A brief history of Pakistan-India cultural ties
The cricket world has been left poorer ever since India and Pakistan drastically cut down their engagements on the field after 2008, because of Islamabad’s alleged support for cross-border terrorism. In the wake of the Uri attack on September 18, will cinema, television and music be permanently damaged too?
Putting it another way: Is Fawad Khan’s career in India finished before even properly taking off?
The attack on the Army camp in Uri has prompted Subhash Chandra, the head of the Zee network, to declare that he will stop airing Pakistani serials on his popular channel Zindagi, which has introduced Indians to several Pakistani actors, including Fawad Khan. The demand that Pakistani talent should not be allowed to work in India has found support beyond familiar rabble-rousers such as the Maharashtra Navnirman Sena and the Shiv Sena. It wasn’t Times Now's Arnab Goswami who wanted Fawad Khan to Quit India, but CNN News18 anchor Bhupendra Chaubey.
Doubts are being raised about the fate of upcoming films such as Ae Dil Hai Mushkil, which stars Khan in a small role, and movies still under production such as Mom, starring Sridevi and Sajal Aly, and an untitled Yash Raj Films project featuring Danyal Zafar, the brother of the singer and actor Ali Zafar.
Over the years, Pakistani actors and singers have managed to escape the ultra-nationalist heat that has inevitably followed major terrorist strikes. They would lie low, ride out the calls for retribution and be back on the screen in a matter of weeks. That was before the rise of the Bharatiya Janata Party government at the Centre, the proliferation of troll armies on social networking sites, the war-mongering on TV channels like Times Now and CNN News 18, and the polarisation of the movie industry into liberals, centrists, and proud ultra-rightwingers like the singer Abhijeet and actor Anupam Kher.

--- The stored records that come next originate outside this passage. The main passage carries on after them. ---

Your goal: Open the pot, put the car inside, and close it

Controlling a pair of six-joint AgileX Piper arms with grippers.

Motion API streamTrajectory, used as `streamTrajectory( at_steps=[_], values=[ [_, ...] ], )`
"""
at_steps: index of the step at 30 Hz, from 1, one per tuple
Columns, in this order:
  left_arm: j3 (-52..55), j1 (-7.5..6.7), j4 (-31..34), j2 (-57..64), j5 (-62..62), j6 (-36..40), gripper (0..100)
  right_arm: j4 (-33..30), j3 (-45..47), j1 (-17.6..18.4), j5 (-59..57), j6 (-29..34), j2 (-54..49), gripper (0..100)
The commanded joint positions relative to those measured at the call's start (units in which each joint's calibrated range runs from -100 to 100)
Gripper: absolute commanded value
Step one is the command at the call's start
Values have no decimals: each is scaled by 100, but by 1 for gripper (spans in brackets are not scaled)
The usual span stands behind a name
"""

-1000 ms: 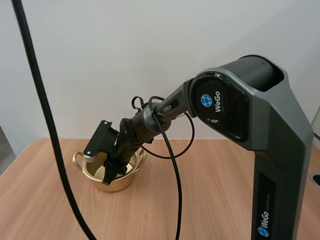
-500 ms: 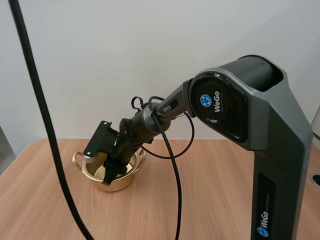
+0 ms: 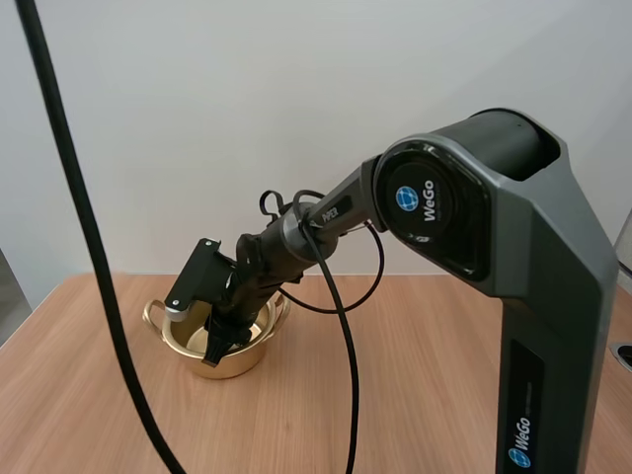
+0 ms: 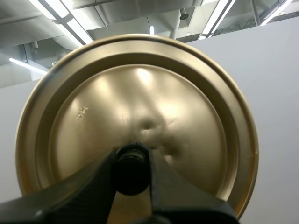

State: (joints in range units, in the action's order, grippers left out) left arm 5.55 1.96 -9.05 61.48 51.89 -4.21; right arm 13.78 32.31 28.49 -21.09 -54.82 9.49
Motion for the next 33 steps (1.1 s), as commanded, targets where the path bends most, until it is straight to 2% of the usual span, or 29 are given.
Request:
streamTrajectory(
  at_steps=[1,27,29,33],
  values=[
    [-3,6,0,37,7,-4,0,2,-5,-1,-5,4,-1,12],
    [-3,6,0,78,244,-123,0,2,-5,-1,-60,4,-1,13],
    [-3,6,0,78,244,-123,0,2,-5,-1,-60,4,-1,17],
    [-3,6,0,78,244,-123,0,49,-5,-1,-96,4,-1,31]
  ],
)
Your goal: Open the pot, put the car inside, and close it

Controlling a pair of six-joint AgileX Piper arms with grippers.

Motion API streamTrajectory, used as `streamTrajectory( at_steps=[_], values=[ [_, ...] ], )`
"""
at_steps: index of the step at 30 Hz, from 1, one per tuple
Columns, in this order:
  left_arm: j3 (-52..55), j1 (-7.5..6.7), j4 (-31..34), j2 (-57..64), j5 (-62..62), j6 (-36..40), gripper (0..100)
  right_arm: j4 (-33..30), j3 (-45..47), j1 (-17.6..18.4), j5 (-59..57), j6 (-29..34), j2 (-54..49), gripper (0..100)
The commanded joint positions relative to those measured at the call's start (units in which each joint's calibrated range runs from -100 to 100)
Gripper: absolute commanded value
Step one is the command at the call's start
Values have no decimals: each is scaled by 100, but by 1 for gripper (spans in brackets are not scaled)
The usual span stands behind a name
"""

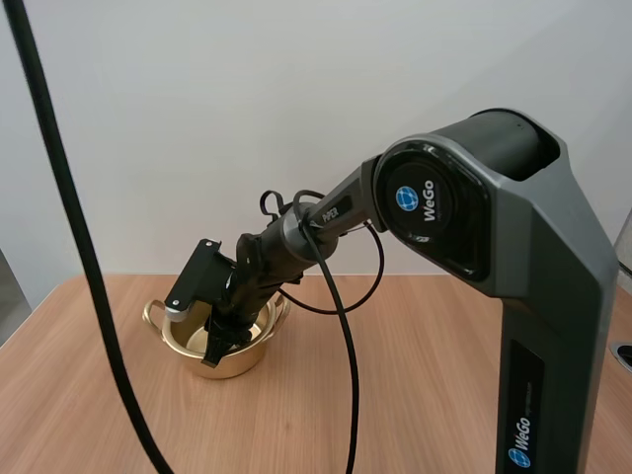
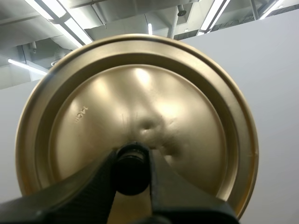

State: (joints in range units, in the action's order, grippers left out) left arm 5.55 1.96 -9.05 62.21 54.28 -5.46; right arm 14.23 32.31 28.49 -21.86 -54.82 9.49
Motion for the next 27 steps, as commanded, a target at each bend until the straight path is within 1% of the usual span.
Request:
streamTrajectory(
  at_steps=[1,4,16,17,18,22,23,27],
  values=[
    [-3,6,0,5,5,3,0,5,-5,-1,-19,4,-1,34],
    [-3,6,0,5,5,3,0,5,-5,-1,-76,4,-1,37],
    [-3,6,0,5,5,3,0,5,-5,-1,-201,4,-1,37],
    [-3,6,0,5,5,3,0,5,-5,-1,-201,4,-1,39],
    [-3,6,0,5,5,3,0,5,-5,-1,-201,4,-1,44],
    [-3,6,0,5,5,3,0,5,-5,-1,-201,4,-1,68],
    [-3,6,0,5,5,3,0,14,-5,-1,-201,4,-1,70],
    [-3,6,0,5,5,3,0,43,-5,-1,-201,4,-1,70]
  ],
)
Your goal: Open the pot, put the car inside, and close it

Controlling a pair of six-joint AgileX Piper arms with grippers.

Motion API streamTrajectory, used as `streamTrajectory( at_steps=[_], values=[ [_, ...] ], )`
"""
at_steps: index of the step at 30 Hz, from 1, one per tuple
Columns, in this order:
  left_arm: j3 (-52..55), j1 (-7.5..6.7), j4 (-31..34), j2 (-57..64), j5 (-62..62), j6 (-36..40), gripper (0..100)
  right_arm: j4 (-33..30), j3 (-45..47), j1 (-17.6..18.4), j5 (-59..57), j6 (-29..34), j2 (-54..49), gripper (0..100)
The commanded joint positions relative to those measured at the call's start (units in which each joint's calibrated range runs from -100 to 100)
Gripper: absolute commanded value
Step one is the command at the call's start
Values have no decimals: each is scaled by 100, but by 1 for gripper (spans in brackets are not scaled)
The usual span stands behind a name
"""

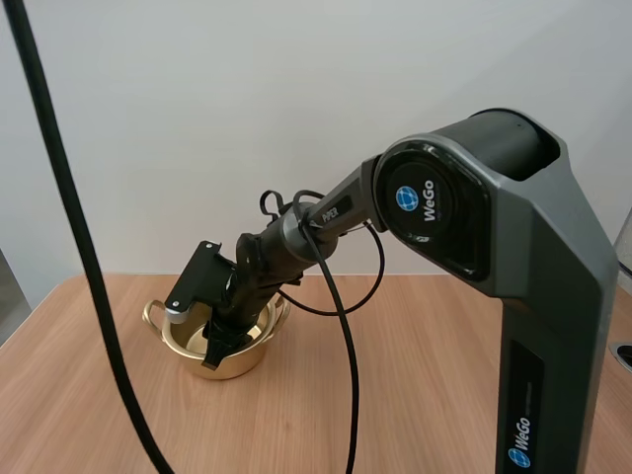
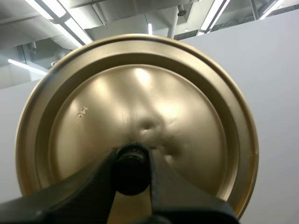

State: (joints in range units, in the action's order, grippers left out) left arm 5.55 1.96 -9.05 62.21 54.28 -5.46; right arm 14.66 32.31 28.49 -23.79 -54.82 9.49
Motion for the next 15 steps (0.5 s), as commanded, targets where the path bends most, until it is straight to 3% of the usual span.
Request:
streamTrajectory(
  at_steps=[1,7,15],
  values=[
    [-3,6,0,5,5,3,0,-1,-5,-1,-8,4,-1,70],
    [-3,6,0,5,5,3,0,-1,-5,-1,-8,4,-98,70],
    [-3,6,0,5,5,3,0,-1,-5,-1,128,4,-1056,65]
  ],
)
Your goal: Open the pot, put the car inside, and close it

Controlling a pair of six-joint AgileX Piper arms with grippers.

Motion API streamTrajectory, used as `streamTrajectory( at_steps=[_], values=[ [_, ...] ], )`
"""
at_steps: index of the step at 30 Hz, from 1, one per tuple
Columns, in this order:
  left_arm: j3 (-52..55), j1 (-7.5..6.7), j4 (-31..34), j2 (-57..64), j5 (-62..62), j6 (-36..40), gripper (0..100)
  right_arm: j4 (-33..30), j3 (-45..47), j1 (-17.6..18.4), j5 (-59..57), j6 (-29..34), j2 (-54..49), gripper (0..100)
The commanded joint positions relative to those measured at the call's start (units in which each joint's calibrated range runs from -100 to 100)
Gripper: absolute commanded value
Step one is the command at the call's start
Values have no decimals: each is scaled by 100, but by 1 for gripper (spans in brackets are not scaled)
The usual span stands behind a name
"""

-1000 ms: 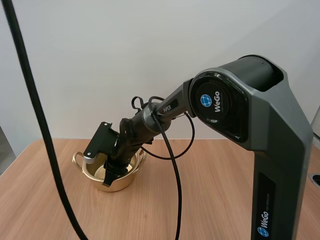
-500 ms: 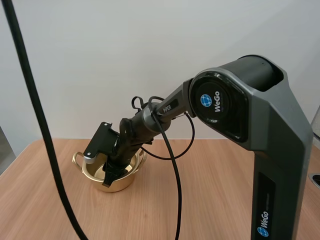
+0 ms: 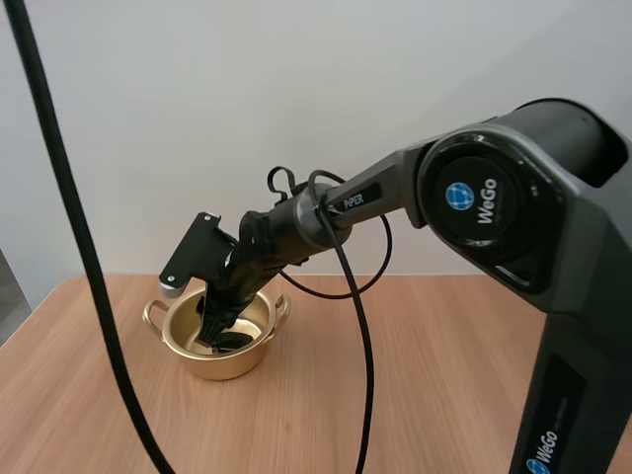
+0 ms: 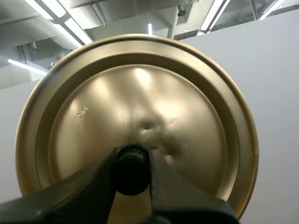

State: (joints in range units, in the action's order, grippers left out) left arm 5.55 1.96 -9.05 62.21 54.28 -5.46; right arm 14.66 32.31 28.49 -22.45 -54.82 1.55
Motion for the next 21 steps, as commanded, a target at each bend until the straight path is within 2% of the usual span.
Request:
streamTrajectory(
  at_steps=[1,4,6,9,10,14,21],
  values=[
    [-3,6,0,5,5,3,0,-1,-5,-1,-6,4,-426,63],
    [-3,6,0,5,5,3,0,-1,-5,-26,-25,45,-882,48],
    [-3,6,0,5,5,3,0,-1,-5,-120,-66,115,-1173,33],
    [-3,6,0,5,5,3,0,-1,-5,-345,-66,115,-1561,4],
    [-3,6,0,5,5,3,0,-1,-5,-451,-26,115,-1654,0],
    [-3,6,0,5,5,3,0,7,-5,-940,165,156,-1851,0],
    [-3,6,0,5,5,3,0,256,-5,-2163,416,997,-1953,0]
  ],
)
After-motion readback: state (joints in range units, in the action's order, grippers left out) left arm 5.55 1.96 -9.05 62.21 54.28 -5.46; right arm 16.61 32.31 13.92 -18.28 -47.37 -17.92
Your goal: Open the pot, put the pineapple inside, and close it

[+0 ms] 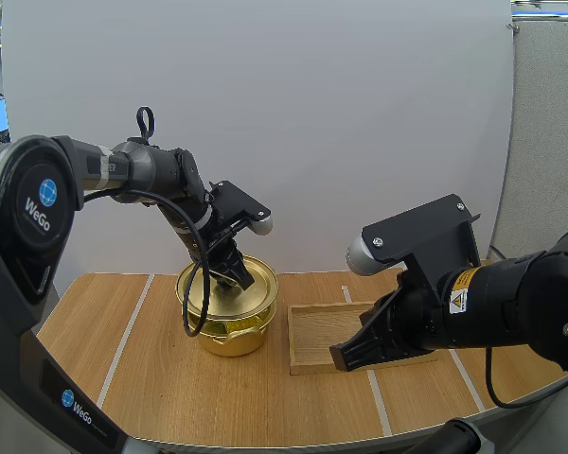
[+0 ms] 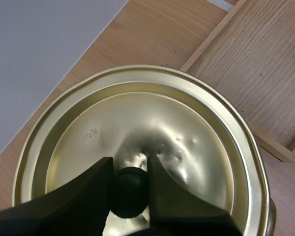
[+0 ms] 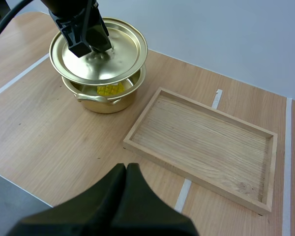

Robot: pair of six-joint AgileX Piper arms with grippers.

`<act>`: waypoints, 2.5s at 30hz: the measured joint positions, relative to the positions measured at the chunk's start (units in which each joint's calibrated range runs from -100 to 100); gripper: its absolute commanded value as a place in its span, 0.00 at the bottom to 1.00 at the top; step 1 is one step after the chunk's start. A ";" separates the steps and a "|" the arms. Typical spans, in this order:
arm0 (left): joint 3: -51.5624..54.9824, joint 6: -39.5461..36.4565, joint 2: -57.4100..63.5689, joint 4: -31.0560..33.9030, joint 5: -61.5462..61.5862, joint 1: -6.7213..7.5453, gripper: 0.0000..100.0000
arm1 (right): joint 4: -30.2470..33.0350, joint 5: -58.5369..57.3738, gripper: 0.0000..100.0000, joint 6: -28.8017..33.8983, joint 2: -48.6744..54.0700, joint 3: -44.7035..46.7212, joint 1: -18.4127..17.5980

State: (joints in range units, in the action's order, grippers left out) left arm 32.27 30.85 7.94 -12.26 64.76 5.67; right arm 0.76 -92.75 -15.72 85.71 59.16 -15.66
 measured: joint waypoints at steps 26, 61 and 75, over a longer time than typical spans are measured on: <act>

By training their verbal weapons on Pakistani artists working in India, the BJP’s supporters have managed to vitiate the co-operation that has marked Indo-Pakistani cultural encounters since Independence.
Partition saw a flight of talent from India to Pakistan and vice versa. Indian films were still being released in Pakistan after 1947. But by the mid-1950s, severe restrictions began to be placed on their distribution to boost the growth of the local film industry, known as Lollywood because it was headquartered in Lahore. “The restriction on Bombay films opened a new free and non-competitive market for local productions,” writes Mushtaq Gazdar in Pakistani Cinema 1947-1997. “1956 proved to be the most fruitful year of the first decade in terms of box-office returns from indigenous cinema.”
That year, two Indian actresses appeared in Pakistani productions: Sheila Ramani, of Taxi Driver fame, and Meena Shorey, who had charmed audiences in the song Lara Lappa in the 1949 movie Ek Thi Ladki. Ramani played the lead in Anokhi, produced by her uncle Sheikh Latif, and the music was composed by Bengali composer Timir Baran, “who came from India for this purpose”, writes Gazdar. Ramani returned to India and faded out after a few films.